What is Riding on Ratification of the Disabilities Treaty

It looks like Senate ratification of the UN Convention on the Rights of Persons with Disabilities will come up for a vote tomorrow. The Senate already passed the gold-standard Americans with Disabilities in 1990 so this measure will not change much in the USA.  It would, however, give the USA stronger standing in pressing other countries to ensure that they eliminate discriminatory practices against people with disabilities.

That would certainly be a boon to people with sensory, physical or intellectual impairments around the world. But from the standpoint of American politics, there is much more riding on this passage: If the Senate ratifies this treaty with the required two thirds majority, it would mean that major international treaties could avoid the pitfalls of domestic abortion politics.

Let me explain:

The Convention on the Rights of Persons with Disabilities has nothing to do with abortion, but objections to ratification of the Disabilities Treaty in the US Senate have focused on the provisions of the treaty that call for equal access to reproductive health care for people with disabilities.  Some senators have equated “reproductive heath” and “family planning” with abortion, and have couched their objections to the treaty as such. This is not necessarily a standard interpretation even among pro-life members of congress, but it only takes 36 senators to scuttle the treaty.
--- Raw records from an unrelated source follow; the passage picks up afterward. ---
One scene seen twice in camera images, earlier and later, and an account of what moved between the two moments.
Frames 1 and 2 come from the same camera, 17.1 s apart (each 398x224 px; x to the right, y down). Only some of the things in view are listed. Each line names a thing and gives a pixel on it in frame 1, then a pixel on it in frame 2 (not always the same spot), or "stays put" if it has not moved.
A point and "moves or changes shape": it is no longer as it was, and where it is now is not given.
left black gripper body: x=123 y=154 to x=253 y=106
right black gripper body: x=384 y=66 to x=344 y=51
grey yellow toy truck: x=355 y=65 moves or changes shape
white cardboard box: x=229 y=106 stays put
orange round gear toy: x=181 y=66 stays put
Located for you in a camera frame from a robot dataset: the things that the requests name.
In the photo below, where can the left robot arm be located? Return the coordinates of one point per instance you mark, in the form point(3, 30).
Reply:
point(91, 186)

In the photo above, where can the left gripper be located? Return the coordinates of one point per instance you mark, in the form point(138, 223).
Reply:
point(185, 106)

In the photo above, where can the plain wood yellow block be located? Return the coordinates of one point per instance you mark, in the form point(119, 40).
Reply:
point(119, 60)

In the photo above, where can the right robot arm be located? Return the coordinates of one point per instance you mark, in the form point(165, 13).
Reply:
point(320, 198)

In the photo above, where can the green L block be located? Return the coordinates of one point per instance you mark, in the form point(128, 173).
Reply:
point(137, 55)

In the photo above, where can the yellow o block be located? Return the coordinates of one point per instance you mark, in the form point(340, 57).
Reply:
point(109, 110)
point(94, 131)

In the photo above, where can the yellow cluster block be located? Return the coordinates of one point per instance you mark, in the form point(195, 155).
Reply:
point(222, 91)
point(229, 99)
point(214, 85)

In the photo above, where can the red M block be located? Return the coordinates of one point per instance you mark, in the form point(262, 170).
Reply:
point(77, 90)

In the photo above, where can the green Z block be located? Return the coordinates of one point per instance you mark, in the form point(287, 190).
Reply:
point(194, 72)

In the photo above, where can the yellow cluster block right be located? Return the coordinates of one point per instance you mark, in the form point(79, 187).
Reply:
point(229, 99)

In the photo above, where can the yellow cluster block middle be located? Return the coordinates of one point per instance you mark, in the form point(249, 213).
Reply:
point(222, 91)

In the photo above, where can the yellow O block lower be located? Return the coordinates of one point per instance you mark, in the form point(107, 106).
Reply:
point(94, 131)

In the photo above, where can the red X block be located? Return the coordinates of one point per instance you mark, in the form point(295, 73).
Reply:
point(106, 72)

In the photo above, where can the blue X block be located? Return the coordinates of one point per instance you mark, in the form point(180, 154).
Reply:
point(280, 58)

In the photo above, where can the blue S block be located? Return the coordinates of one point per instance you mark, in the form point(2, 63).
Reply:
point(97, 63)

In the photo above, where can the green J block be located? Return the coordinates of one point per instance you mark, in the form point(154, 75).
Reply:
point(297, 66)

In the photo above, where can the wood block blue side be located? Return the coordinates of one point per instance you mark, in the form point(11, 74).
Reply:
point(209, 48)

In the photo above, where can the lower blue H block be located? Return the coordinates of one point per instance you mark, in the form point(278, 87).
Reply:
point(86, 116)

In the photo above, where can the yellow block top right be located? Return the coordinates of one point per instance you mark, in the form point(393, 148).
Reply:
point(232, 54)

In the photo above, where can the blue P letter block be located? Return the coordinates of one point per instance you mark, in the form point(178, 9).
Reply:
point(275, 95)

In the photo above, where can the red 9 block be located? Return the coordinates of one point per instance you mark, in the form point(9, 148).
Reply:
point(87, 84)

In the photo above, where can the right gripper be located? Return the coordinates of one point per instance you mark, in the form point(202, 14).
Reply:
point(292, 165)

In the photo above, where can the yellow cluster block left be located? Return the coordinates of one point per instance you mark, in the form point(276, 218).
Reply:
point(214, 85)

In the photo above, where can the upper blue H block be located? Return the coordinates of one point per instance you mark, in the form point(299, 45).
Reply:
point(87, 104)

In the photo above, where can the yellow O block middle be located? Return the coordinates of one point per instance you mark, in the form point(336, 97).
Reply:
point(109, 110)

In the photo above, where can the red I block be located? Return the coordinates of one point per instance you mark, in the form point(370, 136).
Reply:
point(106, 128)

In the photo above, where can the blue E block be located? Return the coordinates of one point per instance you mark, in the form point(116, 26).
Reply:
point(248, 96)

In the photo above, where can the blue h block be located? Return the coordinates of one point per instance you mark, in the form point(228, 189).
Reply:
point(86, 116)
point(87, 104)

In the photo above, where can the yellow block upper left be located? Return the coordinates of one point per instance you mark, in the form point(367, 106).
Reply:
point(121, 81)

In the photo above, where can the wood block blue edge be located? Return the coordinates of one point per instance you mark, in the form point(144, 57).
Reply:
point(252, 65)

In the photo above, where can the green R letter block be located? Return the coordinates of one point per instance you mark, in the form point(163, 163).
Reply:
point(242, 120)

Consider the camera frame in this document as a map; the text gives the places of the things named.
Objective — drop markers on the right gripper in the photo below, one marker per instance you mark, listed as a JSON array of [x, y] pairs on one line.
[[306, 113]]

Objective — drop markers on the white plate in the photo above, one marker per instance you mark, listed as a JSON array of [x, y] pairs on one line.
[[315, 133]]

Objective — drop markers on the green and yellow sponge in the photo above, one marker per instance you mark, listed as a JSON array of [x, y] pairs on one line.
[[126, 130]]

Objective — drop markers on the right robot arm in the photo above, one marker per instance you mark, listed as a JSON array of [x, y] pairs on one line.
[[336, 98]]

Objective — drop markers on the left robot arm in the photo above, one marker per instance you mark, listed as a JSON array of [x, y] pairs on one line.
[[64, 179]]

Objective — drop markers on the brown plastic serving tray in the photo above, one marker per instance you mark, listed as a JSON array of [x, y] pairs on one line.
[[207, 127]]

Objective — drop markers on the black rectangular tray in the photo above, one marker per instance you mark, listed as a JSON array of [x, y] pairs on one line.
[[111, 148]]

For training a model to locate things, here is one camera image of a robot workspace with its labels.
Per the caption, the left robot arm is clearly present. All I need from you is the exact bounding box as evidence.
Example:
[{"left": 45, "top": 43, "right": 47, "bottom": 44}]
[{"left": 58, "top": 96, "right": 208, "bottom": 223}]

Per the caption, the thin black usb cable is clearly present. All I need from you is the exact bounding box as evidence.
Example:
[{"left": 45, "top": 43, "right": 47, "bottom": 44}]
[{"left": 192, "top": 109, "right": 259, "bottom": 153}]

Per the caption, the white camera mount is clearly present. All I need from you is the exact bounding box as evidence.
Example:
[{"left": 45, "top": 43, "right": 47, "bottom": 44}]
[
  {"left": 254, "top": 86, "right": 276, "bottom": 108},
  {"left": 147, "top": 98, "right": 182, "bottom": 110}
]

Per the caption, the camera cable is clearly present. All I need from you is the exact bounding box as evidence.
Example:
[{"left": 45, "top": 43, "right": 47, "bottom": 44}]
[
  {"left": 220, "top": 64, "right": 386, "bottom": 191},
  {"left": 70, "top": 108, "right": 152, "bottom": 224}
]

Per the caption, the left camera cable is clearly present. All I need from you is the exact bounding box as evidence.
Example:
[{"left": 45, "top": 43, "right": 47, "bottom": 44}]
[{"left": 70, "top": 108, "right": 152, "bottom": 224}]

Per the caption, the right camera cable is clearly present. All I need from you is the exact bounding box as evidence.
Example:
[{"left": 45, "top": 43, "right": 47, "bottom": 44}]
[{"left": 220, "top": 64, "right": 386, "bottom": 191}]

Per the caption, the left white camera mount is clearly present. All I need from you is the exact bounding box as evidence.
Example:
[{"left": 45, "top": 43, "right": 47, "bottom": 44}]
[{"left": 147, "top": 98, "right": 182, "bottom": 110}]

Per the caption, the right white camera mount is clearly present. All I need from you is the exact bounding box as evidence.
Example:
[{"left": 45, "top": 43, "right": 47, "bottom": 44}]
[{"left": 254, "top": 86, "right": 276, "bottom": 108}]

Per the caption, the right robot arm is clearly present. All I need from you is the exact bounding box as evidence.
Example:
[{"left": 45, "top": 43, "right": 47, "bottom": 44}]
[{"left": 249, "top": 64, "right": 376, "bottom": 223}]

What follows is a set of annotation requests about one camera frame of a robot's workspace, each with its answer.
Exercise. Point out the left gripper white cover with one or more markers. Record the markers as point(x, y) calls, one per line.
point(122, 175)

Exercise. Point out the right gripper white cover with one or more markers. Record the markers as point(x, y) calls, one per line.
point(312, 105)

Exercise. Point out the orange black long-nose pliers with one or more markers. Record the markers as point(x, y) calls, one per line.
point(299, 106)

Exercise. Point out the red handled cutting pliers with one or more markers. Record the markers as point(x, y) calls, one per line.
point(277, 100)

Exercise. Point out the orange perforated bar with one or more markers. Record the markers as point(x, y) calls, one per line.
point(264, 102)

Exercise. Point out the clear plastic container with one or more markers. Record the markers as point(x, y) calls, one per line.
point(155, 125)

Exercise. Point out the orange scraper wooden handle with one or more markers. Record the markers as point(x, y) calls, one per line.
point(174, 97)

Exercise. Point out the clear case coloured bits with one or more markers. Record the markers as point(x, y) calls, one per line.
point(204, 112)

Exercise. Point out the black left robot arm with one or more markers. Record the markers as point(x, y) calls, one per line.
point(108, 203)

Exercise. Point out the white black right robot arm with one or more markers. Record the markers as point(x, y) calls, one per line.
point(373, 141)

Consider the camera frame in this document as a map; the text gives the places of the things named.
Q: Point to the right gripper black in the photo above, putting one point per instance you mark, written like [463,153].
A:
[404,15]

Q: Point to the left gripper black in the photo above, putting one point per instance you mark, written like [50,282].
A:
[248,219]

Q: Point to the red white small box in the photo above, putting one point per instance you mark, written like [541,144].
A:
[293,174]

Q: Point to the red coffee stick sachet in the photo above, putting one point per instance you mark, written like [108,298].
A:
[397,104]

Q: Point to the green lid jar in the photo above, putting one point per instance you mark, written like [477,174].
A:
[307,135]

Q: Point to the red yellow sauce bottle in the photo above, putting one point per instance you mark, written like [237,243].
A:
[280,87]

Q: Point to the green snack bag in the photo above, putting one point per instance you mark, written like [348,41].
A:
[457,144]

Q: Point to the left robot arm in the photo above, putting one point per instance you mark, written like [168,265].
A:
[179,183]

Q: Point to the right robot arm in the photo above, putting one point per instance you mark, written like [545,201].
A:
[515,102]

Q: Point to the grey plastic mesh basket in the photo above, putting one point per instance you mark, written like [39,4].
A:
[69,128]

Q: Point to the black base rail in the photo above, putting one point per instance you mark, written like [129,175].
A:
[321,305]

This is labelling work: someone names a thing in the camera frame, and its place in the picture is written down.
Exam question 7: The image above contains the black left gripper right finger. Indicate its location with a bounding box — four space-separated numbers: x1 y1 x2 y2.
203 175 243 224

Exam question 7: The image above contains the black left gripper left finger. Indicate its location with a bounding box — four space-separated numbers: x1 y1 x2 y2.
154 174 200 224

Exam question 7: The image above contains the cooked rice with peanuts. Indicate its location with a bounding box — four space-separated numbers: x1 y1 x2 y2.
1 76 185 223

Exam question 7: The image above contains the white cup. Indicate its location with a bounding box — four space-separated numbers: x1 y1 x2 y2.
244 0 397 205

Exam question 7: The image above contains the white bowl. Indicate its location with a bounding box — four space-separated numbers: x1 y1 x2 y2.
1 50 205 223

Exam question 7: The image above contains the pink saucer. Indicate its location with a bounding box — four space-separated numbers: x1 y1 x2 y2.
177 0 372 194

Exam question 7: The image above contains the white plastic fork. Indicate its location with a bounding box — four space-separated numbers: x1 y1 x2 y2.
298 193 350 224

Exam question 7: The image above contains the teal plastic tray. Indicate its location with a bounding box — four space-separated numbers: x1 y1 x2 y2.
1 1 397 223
On the other hand, if this treaty is ratified it means that enough Senators accept that reproductive health is not code word for abortion. That would be a big step forward for global reproductive health issues — like funding the UN Population Fund —  that periodically make their way through Congress. (There are already statutes prohibiting American aid from supporting abortion overseas, but support for international family planning can still be a hot button issue).

Further, ratification of the Disabilities Treaty would provide momentum for two other important international treaties: The Convention on the Rights of the Child and the Convention on the Elimination of Discrimination of All Forms of Discrimination Against Women (better known as CEDAW).  Religious conservatives make up the bulk of the opposition to CEDAW and Rights of the Child. If just a small number of pro-life senators can overcome the hangup over the abortion question in the Disabilities Treaty, that would brighten the prospects that these other two international human rights treaties may someday soon become ratified by the US Senate.

The disability treaty should be ratified on its own merits–and there is a great deal riding on this vote tomorrow for those of us who believe that American ascession to these kinds of treaties is a boon for human rights around the world.